Ogni capsula contiene 75 mg di acido acetilsalicilico. Eccipienti con effetti noti: sorbitolo liquido parzialmente disidratato (E 420) Per l’elenco completo degli eccipienti, vedere paragrafo 6.1.

Eccipienti di riempimento: acidi omega-3 trigliceridi, amido, acido citrico, cera gialla (E 901), olio di noce di cocco idrogenato, olio di palma. Eccipienti involucro: gelatina (E 441), sorbitolo liquido parzialmente disidratato (E 420), glicerolo, amido di mais.
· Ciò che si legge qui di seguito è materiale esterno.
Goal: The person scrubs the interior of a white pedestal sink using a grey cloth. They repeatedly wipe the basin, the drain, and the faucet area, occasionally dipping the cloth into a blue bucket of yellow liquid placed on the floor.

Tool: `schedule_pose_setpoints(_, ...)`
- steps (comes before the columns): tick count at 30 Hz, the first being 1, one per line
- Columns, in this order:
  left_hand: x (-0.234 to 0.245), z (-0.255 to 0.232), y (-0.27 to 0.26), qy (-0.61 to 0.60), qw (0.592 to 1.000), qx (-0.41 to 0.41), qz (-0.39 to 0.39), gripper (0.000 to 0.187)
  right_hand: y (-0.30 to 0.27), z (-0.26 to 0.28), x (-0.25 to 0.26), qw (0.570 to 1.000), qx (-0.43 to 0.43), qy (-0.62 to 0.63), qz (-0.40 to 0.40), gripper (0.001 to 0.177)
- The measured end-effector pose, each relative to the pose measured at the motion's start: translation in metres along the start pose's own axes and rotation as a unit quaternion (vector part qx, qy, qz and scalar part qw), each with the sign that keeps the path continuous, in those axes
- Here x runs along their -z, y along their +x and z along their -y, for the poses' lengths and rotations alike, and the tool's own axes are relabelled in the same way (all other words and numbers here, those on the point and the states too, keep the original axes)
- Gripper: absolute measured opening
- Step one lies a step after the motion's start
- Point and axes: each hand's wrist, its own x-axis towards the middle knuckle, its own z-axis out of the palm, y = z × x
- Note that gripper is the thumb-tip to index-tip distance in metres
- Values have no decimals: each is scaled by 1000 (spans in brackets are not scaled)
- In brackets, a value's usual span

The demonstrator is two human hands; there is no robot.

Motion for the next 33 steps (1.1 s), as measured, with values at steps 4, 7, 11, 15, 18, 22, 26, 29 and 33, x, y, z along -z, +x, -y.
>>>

Il rischio di sovradosaggio è importante nei soggetti anziani e in particolare nei bambini piccoli (sovradosaggio terapeutico o, più frequentemente, intossicazione accidentale), dove può essere fatale. Con il sovradosaggio acuto e cronico di acido acetilsalicilico può presentarsi edema polmonare non cardiogeno (vedere paragrafo 4.8 “Effetti indesiderati”). Sintomi: Intossicazione moderata: Sintomi quali ronzii, sensazione di ridotta capacità uditiva, cefalea, vertigini sono indizi di sovradosaggio e possono essere controllati riducendo la posologia. Intossicazione grave: I sintomi includono febbre, iperventilazione, chetosi, alcalosi respiratoria, acidosi metabolica, coma, collasso cardiovascolare, insufficienza respiratoria, grave ipoglicemia. Nei bambini, un sovradosaggio può essere fatale già a partire da un dosaggio di 100 mg / kg in una singola assunzione. Trattamento d’emergenza: - Trasferimento immediato in un’unità ospedaliera specializzata - Lavanda gastrica e somministrazione di carbone attivo - Controllo dell’equilibrio acido-basico - Alcalinizzazione delle urine con monitoraggio del pH delle urine - Emodialisi in caso di grave avvelenamento - Trattamento sintomatico.